_Task description_:
Before writing out the records, remove the pictures; keep everything else exact.

_Input for this task_:
BEGIN
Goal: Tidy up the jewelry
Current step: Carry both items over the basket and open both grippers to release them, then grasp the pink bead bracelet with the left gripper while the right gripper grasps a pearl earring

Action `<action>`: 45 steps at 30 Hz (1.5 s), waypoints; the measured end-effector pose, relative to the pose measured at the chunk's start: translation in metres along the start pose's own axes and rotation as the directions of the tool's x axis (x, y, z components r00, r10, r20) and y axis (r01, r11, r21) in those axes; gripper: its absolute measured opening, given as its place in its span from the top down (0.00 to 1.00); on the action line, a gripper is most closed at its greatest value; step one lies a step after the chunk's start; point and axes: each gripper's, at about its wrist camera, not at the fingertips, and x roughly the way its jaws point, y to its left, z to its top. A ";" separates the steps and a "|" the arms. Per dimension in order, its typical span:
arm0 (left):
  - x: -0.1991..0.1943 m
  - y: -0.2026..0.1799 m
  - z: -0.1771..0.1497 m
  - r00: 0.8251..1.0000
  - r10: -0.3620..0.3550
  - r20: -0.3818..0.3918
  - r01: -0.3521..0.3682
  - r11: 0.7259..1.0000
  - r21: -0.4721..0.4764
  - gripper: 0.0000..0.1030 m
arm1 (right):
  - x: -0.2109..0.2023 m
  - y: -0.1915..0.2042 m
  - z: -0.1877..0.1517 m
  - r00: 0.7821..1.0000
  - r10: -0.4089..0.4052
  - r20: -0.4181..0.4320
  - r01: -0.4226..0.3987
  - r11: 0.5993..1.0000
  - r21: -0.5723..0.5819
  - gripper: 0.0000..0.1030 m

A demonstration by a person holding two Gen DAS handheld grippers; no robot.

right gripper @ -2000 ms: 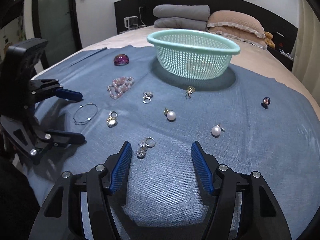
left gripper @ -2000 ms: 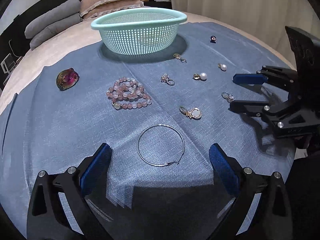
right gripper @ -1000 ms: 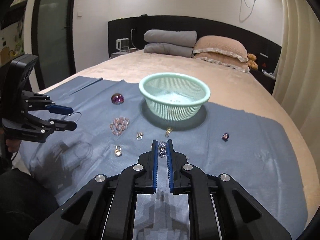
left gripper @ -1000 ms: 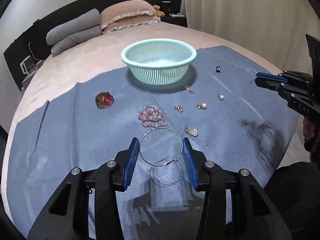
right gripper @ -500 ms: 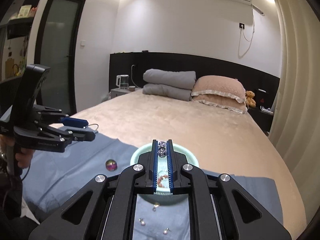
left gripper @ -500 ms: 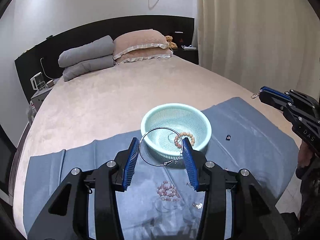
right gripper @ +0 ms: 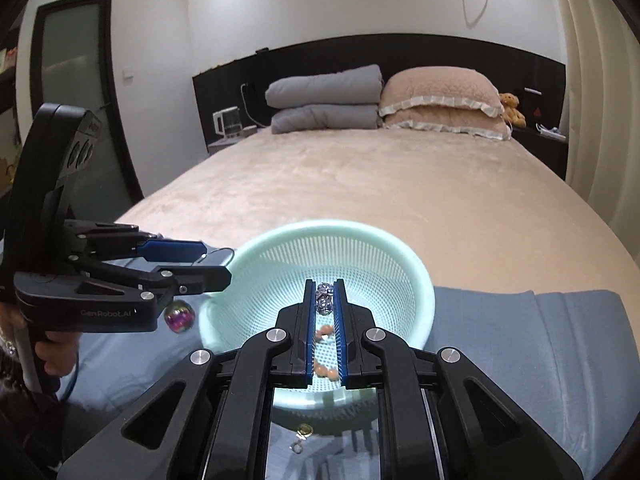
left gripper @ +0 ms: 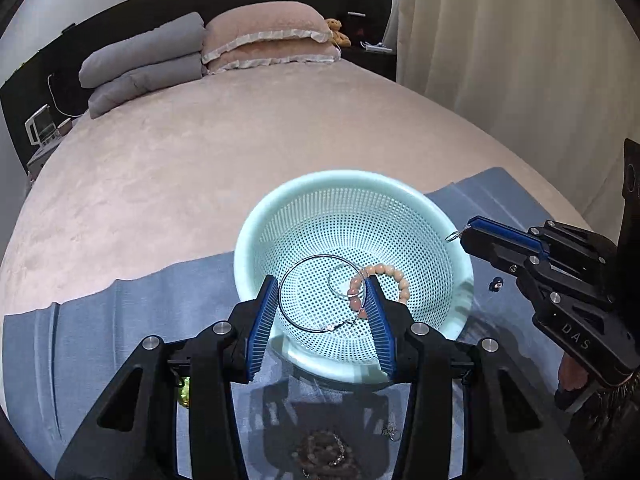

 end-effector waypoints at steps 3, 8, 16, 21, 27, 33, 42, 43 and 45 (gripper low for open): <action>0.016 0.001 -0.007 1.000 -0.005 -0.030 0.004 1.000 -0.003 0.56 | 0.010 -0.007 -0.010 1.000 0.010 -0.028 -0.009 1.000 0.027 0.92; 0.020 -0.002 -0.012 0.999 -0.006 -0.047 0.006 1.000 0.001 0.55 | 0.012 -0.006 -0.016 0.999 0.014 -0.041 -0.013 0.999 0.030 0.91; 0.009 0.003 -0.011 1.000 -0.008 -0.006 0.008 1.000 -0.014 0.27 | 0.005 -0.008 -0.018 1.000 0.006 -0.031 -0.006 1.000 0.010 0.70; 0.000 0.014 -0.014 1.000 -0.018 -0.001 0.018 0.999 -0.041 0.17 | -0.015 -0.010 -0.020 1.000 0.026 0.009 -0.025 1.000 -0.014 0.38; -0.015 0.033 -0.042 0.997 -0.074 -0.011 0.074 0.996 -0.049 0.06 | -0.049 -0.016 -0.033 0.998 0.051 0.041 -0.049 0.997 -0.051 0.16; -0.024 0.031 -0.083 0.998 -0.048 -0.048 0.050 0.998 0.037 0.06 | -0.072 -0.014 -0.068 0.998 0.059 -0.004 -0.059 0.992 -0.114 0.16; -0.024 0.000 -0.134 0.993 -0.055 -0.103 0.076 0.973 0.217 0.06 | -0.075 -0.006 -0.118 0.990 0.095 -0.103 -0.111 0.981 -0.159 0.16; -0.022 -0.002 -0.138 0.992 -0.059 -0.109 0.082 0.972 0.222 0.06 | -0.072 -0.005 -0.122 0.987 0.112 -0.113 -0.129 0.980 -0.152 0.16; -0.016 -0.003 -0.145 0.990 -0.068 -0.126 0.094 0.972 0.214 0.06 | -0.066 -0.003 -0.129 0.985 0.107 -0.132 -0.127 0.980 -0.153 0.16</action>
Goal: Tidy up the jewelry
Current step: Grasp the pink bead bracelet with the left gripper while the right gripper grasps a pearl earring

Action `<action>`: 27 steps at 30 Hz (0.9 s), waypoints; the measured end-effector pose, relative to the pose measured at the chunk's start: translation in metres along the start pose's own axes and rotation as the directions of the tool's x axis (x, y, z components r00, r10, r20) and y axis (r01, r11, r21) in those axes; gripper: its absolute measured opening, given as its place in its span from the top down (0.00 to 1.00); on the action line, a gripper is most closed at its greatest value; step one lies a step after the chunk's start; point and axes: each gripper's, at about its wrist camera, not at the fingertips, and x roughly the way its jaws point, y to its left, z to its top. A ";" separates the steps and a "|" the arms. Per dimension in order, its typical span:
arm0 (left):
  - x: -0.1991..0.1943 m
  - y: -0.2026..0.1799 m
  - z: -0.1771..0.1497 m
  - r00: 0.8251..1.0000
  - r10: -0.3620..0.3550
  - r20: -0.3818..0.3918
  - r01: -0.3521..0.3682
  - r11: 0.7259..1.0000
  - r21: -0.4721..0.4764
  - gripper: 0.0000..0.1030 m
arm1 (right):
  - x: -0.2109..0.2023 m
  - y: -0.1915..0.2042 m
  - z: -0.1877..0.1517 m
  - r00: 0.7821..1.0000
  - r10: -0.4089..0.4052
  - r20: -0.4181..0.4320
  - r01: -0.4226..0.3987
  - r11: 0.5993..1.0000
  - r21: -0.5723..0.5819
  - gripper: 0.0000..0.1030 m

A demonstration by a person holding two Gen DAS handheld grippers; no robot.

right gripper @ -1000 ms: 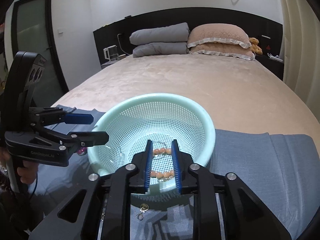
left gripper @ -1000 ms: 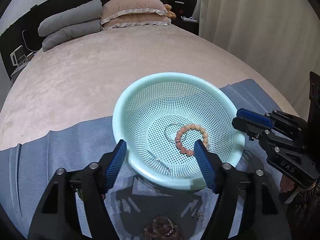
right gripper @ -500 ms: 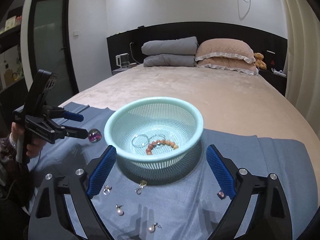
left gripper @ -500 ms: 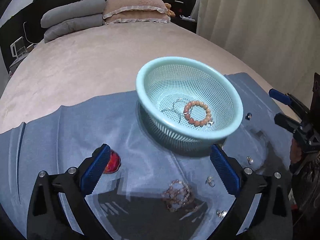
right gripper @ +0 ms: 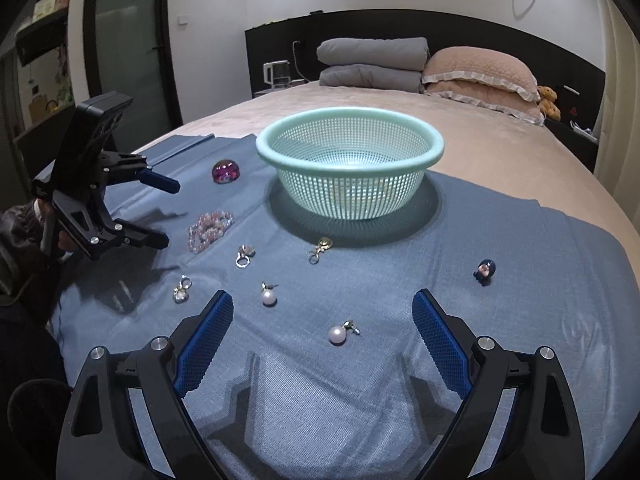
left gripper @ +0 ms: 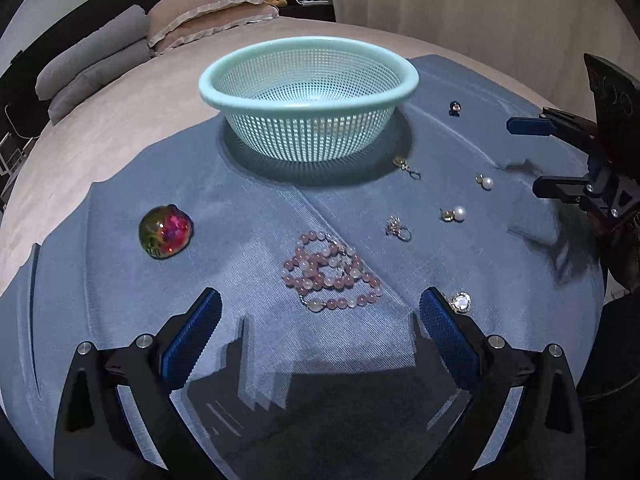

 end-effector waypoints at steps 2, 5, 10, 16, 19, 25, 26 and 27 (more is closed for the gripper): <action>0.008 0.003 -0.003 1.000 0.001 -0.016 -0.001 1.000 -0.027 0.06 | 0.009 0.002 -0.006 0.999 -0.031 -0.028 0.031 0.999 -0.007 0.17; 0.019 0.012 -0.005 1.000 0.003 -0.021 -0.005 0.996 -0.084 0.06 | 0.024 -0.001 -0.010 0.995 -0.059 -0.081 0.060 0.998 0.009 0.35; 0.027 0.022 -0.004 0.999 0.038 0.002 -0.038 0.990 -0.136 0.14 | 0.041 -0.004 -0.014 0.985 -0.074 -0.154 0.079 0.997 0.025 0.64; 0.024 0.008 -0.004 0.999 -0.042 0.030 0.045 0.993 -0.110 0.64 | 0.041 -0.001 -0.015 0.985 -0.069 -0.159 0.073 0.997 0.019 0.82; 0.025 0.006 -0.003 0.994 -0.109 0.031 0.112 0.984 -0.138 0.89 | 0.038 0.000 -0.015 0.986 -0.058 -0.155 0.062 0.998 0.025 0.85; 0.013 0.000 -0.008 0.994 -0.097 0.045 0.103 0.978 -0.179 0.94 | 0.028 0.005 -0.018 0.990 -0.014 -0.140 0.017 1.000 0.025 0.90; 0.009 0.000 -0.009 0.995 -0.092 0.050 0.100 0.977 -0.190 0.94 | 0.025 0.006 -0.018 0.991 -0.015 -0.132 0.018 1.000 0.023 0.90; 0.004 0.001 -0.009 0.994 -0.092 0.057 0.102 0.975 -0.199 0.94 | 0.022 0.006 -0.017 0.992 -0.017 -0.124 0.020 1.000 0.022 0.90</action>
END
_Response for this exercise_:
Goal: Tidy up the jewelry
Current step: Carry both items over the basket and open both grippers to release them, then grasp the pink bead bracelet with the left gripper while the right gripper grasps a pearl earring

Action `<action>`: 45 steps at 30 Hz (1.5 s), waypoints; the measured end-effector pose, relative to the pose measured at the chunk's start: translation in metres along the start pose's own axes and rotation as the directions of the tool's x axis (x, y, z components r00, r10, r20) and y axis (r01, r11, r21) in those axes; gripper: its absolute measured opening, given as its place in its span from the top down (0.00 to 1.00); on the action line, a gripper is most closed at its greatest value; step one lies a step after the chunk's start; point and axes: each gripper's, at about its wrist camera, not at the fingertips, and x roughly the way its jaws point, y to its left, z to its top. A ";" separates the steps and a "|" the arms. Per dimension in order, its typical span:
arm0 (left):
  - x: -0.1991..0.1943 m
  - y: -0.2026..0.1799 m
  - z: -0.1771..0.1497 m
  - r00: 0.8251..1.0000
  - r10: -0.3620..0.3550
  - r20: -0.3818..0.3918
  - r01: -0.3521..0.3682
  - r11: 0.7259..1.0000
  - r21: -0.4721..0.4764
  - gripper: 0.0000..0.1030 m
arm1 (right):
  - x: -0.2109..0.2023 m
  - y: -0.1915..0.2042 m
  - z: -0.1877..0.1517 m
  - r00: 0.7821..1.0000
  - r10: -0.4089..0.4052
  - r20: -0.4181..0.4320
  - r01: -0.4226..0.3987
  - r11: 0.5993..1.0000
  - r21: -0.5723..0.5819
  - gripper: 0.0000..0.1030 m

A demonstration by a person holding two Gen DAS handheld grippers; no robot.

right gripper @ -2000 ms: 
left gripper @ -2000 ms: 
right gripper @ -1000 ms: 
left gripper @ -1000 ms: 
right gripper @ -500 ms: 
left gripper @ -500 ms: 
right gripper @ +0 ms: 
left gripper @ +0 ms: 

 end-effector waypoints at steps 3, 8, 16, 21, 27, 33, 42, 43 and 45 (gripper low for open): <action>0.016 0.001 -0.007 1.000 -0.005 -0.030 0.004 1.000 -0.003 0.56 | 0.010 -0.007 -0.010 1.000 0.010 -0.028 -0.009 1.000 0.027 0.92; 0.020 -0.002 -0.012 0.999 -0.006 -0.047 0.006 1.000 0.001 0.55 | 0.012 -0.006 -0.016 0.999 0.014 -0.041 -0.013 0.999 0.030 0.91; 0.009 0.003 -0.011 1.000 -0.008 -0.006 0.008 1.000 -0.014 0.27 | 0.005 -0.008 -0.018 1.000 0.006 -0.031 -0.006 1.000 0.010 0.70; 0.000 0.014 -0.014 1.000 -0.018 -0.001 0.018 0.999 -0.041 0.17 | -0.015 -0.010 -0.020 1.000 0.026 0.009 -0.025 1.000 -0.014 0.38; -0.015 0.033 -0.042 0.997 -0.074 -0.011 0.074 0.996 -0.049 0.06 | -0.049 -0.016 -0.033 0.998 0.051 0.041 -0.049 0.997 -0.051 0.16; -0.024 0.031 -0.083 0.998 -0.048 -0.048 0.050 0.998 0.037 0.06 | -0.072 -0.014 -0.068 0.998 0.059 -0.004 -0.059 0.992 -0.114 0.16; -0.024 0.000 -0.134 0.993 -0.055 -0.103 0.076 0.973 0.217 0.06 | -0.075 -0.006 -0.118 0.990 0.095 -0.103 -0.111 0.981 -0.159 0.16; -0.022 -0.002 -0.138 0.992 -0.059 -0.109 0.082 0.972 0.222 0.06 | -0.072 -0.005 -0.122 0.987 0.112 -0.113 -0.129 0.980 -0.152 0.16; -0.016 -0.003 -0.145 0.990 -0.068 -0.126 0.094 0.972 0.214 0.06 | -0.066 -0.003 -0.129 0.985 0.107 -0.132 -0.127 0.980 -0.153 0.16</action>
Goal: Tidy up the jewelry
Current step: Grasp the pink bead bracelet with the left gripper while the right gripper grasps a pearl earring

Action `<action>`: 27 steps at 30 Hz (0.9 s), waypoints; the measured end-effector pose, relative to the pose measured at the chunk's start: translation in metres along the start pose's own axes and rotation as the directions of the tool's x axis (x, y, z components r00, r10, r20) and y axis (r01, r11, r21) in those axes; gripper: its absolute measured opening, given as its place in its span from the top down (0.00 to 1.00); on the action line, a gripper is most closed at its greatest value; step one lies a step after the chunk's start; point and axes: each gripper's, at about its wrist camera, not at the fingertips, and x roughly the way its jaws point, y to its left, z to its top. A ";" separates the steps and a "|" the arms. Per dimension in order, its typical span:
arm0 (left):
  - x: -0.1991..0.1943 m
  - y: -0.2026..0.1799 m
  - z: -0.1771..0.1497 m
  - r00: 0.8251..1.0000
  - r10: -0.3620..0.3550
  - r20: -0.3818..0.3918
  - r01: -0.3521..0.3682
  - r11: 0.7259..1.0000
  - r21: -0.4721..0.4764
  - gripper: 0.0000..0.1030 m
arm1 (right):
  - x: -0.2109..0.2023 m
  - y: -0.1915..0.2042 m
  - z: -0.1877..0.1517 m
  - r00: 0.7821..1.0000
  - r10: -0.4089..0.4052
  - r20: -0.4181..0.4320
  - r01: -0.4226..0.3987
  - r11: 0.5993..1.0000
  - r21: -0.5723..0.5819
  - gripper: 0.0000..0.1030 m

A demonstration by a person holding two Gen DAS handheld grippers; no robot.

right gripper @ -1000 ms: 
left gripper @ -1000 ms: 
right gripper @ -500 ms: 
left gripper @ -500 ms: 
right gripper @ +0 ms: 
left gripper @ +0 ms: 

 end-effector waypoints at steps 2, 5, 10, 16, 19, 25, 26 and 27 (more is closed for the gripper): <action>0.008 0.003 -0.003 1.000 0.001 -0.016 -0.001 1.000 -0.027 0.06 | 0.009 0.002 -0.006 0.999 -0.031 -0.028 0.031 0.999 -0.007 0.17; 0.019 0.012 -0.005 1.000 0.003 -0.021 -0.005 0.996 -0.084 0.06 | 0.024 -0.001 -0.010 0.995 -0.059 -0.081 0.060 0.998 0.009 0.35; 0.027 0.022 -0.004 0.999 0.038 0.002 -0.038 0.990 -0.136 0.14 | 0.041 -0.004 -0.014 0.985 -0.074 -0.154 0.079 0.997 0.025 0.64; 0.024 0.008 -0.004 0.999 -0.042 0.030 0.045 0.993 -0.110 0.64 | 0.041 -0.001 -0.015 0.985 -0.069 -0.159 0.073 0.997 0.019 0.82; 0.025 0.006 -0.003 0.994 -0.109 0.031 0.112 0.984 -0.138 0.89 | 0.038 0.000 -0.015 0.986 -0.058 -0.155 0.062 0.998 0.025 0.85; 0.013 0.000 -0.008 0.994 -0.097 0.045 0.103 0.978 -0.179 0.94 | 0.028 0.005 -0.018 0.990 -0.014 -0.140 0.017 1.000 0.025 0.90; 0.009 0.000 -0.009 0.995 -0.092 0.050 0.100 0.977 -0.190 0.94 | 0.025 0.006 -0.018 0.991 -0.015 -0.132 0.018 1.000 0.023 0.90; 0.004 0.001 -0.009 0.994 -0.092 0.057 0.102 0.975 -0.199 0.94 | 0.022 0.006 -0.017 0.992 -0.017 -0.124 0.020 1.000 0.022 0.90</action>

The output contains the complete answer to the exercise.